Vikas Bahl\'s \'Ganpath\' - A Juvenile and Yawn-Inducing Cinematic Experience

Update: 2023-10-21 13:20 GMT
The startling difference is that while the former have glitter, glamour, and horrendous clothing on display, the latter are leftovers of the early Geva colour from may be Ben Hur and parts of canned Ajooba and Thugs of Hindustan. ( Image: Twitter)

Ganpath: Review

Starring: Tiger Shroff, Amitabh Bachchan, Kriti Sanon, Elli AvrRam, Zaid Bakri, Girish Kulkarni, Jameel Khan, Rashin Rehman

Direction: Vikas Bahl

This is unbelievable stuff. A 10-year-old will find it juvenile and a middle-aged person, yawnful. Vikas Bahl, a few weeks after the festival of the God, suggestively seeks to celebrate a meaningless, ill-crafted, sense-defying, loud, and clumsy film lasting for arguably the two longest hours of one’s life. You would expect mainstream cinema to at least knit together a credible tale. Execution has often been the bottleneck — even in the midst of a premise as wild as the Manmohan Desai capsule.

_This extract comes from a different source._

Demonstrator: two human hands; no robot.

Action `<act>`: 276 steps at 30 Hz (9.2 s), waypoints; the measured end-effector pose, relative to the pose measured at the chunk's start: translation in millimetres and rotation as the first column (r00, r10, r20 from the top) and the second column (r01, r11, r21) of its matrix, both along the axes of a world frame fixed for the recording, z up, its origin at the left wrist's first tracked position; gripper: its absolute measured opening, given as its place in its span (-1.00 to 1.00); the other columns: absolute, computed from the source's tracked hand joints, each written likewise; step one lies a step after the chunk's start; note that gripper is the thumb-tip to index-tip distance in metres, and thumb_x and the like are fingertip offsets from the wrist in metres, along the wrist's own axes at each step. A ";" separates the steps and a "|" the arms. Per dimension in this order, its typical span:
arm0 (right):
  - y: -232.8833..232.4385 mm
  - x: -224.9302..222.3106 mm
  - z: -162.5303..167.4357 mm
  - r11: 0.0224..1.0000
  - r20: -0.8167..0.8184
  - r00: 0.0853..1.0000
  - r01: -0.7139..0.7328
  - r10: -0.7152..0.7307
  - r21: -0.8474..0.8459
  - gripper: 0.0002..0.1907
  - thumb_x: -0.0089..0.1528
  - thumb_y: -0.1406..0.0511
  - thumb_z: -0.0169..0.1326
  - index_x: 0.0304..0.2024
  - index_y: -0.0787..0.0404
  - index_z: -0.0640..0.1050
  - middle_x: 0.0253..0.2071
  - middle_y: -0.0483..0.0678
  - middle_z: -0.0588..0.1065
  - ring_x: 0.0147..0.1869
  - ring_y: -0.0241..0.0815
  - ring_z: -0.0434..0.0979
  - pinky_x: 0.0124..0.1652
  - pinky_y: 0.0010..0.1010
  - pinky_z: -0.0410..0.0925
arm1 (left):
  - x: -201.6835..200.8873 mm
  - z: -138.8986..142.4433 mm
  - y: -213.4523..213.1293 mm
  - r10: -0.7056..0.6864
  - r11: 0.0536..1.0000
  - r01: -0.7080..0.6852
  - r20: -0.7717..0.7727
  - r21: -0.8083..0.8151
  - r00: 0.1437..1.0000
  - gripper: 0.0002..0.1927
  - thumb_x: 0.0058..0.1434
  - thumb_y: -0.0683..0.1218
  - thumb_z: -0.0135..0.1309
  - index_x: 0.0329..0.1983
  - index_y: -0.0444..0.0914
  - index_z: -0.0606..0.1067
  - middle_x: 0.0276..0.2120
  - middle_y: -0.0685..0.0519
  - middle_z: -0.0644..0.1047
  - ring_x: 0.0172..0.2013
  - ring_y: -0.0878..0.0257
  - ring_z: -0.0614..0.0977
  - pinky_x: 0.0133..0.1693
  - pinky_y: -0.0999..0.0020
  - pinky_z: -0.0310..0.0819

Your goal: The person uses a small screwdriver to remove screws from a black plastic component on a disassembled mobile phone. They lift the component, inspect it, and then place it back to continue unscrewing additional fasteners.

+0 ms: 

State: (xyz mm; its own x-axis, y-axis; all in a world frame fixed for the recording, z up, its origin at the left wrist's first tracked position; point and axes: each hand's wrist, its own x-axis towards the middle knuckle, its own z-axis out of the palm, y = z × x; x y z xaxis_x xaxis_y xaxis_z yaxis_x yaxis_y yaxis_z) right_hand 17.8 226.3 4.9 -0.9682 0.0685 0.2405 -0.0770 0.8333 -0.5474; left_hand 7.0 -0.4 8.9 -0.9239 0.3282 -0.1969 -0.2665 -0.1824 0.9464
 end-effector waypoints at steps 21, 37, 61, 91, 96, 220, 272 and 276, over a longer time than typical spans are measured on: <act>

The double whammy of a nondescript story and a matching script iced by a shocking lack of sensitivity could make this one of the most torturous trysts at the theatres.

Our cinema builds around stars, violence, romance, and music. One suspects that these factors are worked on, and the dots connected. This time, it leaves you as clear as a novice at a seminar on quantum physics. Not the bucket of everlasting popcorn, not the cola of your choice, not the comparative comfort of the recliner can make things any better.

Wrapped in a time that knows no specification, it survives in a dystopian module built around the oldest clash: rich vs poor. The dystopia has mythical undercurrents — a two-world prototype labouring to build a seeming conflict between the depraved and the deprived. You cannot even accuse the filmmaker for losing the plot. There is none to begin with!

The baddies live in Silver City where there is the Bad Guys Club. The only thing you get to see of the city which is unblemished is a huge gate dependent on graphics for authenticity. The city is built on the sweat and blood of the poor who now are junked into some kind of a refugee camp. The startling difference is that while the former have glitter, glamour and horrendous clothing, the latter have leftovers of the early Geva colour from may be ‘Ben Hur’ and parts of canned ’Ajooba’ and ‘Thugs of Hindoostan’. To make things difficult or quizzical, the cast has actors picked from unknown places. The challenge to identify multiple characters popping in and out of a hazy tardy script – even with the assistance of Google Search — is perhaps a welcome distraction but does not further the assumed purpose of this indulgence. There is confusion in the name of strategy, cacophony in the name of music, villainy in the pretext of heroics, platitudes in the guise of political (Marxian) philosophy, dirt and dust for authenticity, string lights and serial bulbs for the tech-savvy futuristic New World. Everything is grotesque, avoidable by a long distance.

Guddu is a dancing Casanova who makes statements a la Hardik Pandya (‘Duniya haseeno ka mela, main raat bhar khela!Ö¹’). He is Man Friday to Baddie with horrendous dress John (Zaid Bakri) who wears collars that adventurous models will shudder to adorn. He is some Mayor of Evil and Gambling in Silver City. He is supported by the (dis)likes of Senior (Girish Kulkarni) and Kaizad (Jameel Khan). Guddu (Tiger Shroff) swears by John but enters the hate list unwittingly. He is buried alive.

He rises like the Phoenix and goes in search of Shiva (Rashin Rehman). The search takes him to “the other side”. The world that looks more like a junkyard neighbouring the refugee camp. This camp has a long-pending battle with the Mayor Vice and his team of baddies. In his search for Shiva, Guddu runs into Jassi (Kriti Sanon). This is broadly what passes off as the storyline. Guddu at halftime evolves into Ganpath and for some minutes and an hour dances, gambles, smooches, takes classes in martial arts — none of which have an iota of authenticity.

This is nonsense of unadulterated quality. Not an iota of grace or creativity. This is arguably more of an embarrassment than a cinematic experience. Perhaps only Tiger in the cast musters a minor mention. In one scene Ganpath says: “Apun marta nahin sir! Maarta hain.” A near confession!! He also claims, “jab dar lagta to bahut maarta.” This film stems in that and ends in needless bravado.